• _Exercise objective_:
What you return must match the records word for word.

• _Available data_:
=== Begin Enclosure ===
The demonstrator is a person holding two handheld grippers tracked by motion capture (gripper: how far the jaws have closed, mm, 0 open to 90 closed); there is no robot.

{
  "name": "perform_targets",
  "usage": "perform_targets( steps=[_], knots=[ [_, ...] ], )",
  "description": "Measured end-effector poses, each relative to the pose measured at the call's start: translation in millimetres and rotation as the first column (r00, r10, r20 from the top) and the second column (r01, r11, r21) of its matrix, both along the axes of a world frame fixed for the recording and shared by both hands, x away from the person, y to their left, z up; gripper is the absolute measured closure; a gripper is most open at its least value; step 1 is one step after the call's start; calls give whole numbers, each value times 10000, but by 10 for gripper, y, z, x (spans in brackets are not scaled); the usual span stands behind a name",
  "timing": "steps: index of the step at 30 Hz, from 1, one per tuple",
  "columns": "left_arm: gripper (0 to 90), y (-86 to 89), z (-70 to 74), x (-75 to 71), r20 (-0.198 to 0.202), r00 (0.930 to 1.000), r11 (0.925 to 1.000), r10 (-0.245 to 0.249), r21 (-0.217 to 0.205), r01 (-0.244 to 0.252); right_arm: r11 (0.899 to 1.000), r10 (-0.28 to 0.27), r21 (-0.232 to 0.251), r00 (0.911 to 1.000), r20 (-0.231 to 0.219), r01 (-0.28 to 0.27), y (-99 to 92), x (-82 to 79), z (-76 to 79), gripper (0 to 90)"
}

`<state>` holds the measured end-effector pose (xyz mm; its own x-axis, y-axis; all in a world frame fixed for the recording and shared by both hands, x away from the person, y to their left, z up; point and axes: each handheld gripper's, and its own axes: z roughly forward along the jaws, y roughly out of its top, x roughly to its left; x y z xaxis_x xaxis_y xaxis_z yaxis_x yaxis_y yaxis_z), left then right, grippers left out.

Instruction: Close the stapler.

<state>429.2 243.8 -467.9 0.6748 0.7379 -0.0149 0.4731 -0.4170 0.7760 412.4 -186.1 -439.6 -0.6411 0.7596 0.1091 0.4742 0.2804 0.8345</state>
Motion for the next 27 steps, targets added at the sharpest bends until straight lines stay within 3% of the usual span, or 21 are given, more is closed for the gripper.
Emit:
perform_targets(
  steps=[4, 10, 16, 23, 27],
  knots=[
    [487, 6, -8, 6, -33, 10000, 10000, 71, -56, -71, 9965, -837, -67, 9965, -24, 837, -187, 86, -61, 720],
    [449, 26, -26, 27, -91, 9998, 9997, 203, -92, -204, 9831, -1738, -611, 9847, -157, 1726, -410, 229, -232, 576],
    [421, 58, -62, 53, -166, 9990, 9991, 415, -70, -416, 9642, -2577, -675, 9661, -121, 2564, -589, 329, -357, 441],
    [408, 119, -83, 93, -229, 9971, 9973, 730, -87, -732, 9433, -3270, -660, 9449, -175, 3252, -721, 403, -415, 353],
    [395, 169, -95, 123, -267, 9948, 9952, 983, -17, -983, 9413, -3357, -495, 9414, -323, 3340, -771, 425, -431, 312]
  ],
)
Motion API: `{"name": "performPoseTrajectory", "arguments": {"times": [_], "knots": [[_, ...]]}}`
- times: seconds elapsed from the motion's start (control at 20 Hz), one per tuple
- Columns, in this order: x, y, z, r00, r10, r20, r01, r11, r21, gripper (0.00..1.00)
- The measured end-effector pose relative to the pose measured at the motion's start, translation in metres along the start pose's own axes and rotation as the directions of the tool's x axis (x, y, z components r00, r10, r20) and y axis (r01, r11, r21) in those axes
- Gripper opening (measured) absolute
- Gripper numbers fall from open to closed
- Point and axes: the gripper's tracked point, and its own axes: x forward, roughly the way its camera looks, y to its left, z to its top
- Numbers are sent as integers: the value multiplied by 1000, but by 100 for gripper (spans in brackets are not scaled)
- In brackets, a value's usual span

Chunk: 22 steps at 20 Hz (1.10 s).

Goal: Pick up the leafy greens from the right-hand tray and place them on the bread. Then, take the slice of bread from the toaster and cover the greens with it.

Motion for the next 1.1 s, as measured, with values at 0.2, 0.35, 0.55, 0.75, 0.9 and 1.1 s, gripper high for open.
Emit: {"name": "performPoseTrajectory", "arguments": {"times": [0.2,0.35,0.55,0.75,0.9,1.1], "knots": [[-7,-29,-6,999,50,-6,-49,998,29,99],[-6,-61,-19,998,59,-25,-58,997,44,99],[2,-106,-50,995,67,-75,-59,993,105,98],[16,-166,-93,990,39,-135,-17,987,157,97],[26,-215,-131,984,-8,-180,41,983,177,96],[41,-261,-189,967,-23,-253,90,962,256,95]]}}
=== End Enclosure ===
• _Solution to this problem_:
The demonstrator is a person holding two handheld grippers tracked by motion capture (gripper: how far the jaws have closed, mm, 0 open to 90 closed); there is no robot.

{
  "name": "perform_targets",
  "usage": "perform_targets( steps=[_], knots=[ [_, ...] ], )",
  "description": "Measured end-effector poses, each relative to the pose measured at the call's start: translation in millimetres and rotation as the first column (r00, r10, r20 from the top) and the second column (r01, r11, r21) of its matrix, both along the axes of a world frame fixed for the recording and shared by both hands, x away from the person, y to their left, z up; gripper is the absolute measured closure; a gripper is most open at its least value; step 1 is one step after the call's start; calls give whole numbers, each value times 10000, but by 10 for gripper, y, z, x (spans in brackets are not scaled); the usual span stands behind a name",
  "timing": "steps: index of the step at 30 Hz, from 1, one per tuple",
  "columns": "left_arm: gripper (0 to 90), y (-86 to 89), z (-70 to 74), x (-75 to 71), r20 (-0.198 to 0.202), r00 (0.930 to 1.000), r11 (0.925 to 1.000), r10 (-0.245 to 0.249), r21 (-0.217 to 0.205), r01 (-0.244 to 0.252); right_arm: r11 (0.899 to 1.000), r10 (-0.28 to 0.27), r21 (-0.232 to 0.251), r00 (0.911 to 1.000), r20 (-0.231 to 0.219), r01 (-0.28 to 0.27), y (-99 to 92), x (-82 to 79), z (-76 to 79), gripper (0 to 90)"
}

`<state>` holds the measured end-effector pose (xyz mm; its own x-axis, y-axis; all in a world frame fixed for the recording and shared by both hands, x away from the person, y to their left, z up; point and axes: each handheld gripper's, and its own axes: z roughly forward along the jaws, y roughly out of its top, x roughly to its left; x y z xaxis_x xaxis_y xaxis_z yaxis_x yaxis_y yaxis_z), left then right, grippers left out.

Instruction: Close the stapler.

<state>429.2 243.8 -467.9 0.6748 0.7379 -0.0149 0.4731 -0.4170 0.7760 412.4 -186.1 -439.6 -0.6411 0.7596 0.1091 0.4742 0.2804 0.8345</state>
Motion for the next 27 steps, targets added at the sharpest bends until straight lines stay within 3% of the usual span, or 21 are given, more is closed for the gripper.
Emit:
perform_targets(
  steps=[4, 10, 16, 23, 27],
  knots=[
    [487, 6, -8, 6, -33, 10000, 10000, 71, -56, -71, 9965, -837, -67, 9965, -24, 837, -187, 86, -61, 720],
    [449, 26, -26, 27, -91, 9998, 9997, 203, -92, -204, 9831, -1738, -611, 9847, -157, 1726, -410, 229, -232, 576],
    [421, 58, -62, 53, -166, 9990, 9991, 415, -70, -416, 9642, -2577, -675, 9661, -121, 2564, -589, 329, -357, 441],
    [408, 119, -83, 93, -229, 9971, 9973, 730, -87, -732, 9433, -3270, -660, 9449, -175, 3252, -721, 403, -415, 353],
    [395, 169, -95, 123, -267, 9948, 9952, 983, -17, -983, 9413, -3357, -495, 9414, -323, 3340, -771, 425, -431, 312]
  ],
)
Motion API: `{"name": "performPoseTrajectory", "arguments": {"times": [_], "knots": [[_, ...]]}}`
- times: seconds elapsed from the motion's start (control at 20 Hz), one per tuple
- Columns, in this order: x, y, z, r00, r10, r20, r01, r11, r21, gripper (0.00..1.00)
- The measured end-effector pose relative to the pose measured at the motion's start, translation in metres along the start pose's own axes and rotation as the directions of the tool's x axis (x, y, z components r00, r10, r20) and y axis (r01, r11, r21) in those axes
- Gripper opening (measured) absolute
- Gripper numbers fall from open to closed
- Point and axes: the gripper's tracked point, and its own axes: x forward, roughly the way its camera looks, y to its left, z to its top
- Numbers are sent as integers: the value multiplied by 1000, but by 100 for gripper (spans in brackets are not scaled)
- In brackets, a value's usual span

Chunk: 22 steps at 20 Hz (1.10 s).

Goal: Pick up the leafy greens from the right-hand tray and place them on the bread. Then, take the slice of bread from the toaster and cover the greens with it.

Motion for the next 1.1 s, as measured, with values at 0.2, 0.35, 0.55, 0.75, 0.9 and 1.1 s, gripper high for open.
Emit: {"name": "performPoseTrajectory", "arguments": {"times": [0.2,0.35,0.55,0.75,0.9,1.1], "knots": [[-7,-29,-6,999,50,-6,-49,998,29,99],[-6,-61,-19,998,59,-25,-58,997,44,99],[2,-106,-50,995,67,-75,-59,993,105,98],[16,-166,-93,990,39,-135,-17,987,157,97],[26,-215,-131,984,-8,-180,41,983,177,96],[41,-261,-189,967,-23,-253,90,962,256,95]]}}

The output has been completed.